Task statement >>
Return, word for word, only the lines of the data below that lie between the line with "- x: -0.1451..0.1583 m" and the line with "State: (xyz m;", those two lines included.

(Information supplied)

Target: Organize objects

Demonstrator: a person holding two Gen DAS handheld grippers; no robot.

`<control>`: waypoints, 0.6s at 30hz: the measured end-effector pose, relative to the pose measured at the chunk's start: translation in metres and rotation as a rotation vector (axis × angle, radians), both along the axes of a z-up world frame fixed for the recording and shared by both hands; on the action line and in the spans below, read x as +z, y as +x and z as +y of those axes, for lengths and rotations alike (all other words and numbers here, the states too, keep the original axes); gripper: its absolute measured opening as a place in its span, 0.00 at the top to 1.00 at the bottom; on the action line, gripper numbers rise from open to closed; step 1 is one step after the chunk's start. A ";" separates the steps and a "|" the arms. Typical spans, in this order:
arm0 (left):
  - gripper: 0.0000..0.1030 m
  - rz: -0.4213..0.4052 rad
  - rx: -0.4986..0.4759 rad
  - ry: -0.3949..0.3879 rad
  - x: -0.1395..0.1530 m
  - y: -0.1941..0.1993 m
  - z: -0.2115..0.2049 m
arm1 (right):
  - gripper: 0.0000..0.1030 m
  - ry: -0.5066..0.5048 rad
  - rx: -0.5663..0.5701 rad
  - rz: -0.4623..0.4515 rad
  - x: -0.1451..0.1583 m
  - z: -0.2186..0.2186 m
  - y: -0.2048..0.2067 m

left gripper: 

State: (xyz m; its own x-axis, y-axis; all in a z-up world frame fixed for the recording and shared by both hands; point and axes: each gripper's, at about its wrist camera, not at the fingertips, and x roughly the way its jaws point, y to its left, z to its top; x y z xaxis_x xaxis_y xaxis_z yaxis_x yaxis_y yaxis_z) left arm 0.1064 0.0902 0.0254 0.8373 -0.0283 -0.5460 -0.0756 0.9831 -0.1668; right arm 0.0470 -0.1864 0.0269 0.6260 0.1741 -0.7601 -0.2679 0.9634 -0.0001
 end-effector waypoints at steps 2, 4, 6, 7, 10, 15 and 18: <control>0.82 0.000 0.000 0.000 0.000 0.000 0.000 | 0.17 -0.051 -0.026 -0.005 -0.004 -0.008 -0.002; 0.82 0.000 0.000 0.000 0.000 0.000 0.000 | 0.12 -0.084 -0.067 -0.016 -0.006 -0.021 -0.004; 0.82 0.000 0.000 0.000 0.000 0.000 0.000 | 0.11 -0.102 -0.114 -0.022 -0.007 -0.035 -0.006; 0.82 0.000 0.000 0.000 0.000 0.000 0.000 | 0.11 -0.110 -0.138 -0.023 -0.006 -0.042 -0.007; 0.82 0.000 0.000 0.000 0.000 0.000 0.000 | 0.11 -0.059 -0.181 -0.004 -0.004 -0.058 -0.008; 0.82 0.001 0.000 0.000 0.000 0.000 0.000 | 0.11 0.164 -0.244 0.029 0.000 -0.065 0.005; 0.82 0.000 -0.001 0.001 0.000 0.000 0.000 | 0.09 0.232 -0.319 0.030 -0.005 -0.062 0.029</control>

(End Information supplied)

Response >>
  - x: -0.1451..0.1583 m
  - z: -0.2186..0.2186 m
  - y: -0.2048..0.2067 m

left gripper: 

State: (xyz m; its own x-axis, y-axis; all in a z-up world frame fixed for the recording and shared by both hands; point and axes: each gripper's, at about its wrist camera, not at the fingertips, and x roughly the way its jaws point, y to its left, z to its top; x y z xaxis_x xaxis_y xaxis_z yaxis_x yaxis_y yaxis_z) left arm 0.1064 0.0902 0.0254 0.8373 -0.0283 -0.5460 -0.0756 0.9831 -0.1668; right arm 0.0470 -0.1864 0.0269 0.6260 0.1741 -0.7601 -0.2679 0.9634 -0.0001

The answer was written out completely.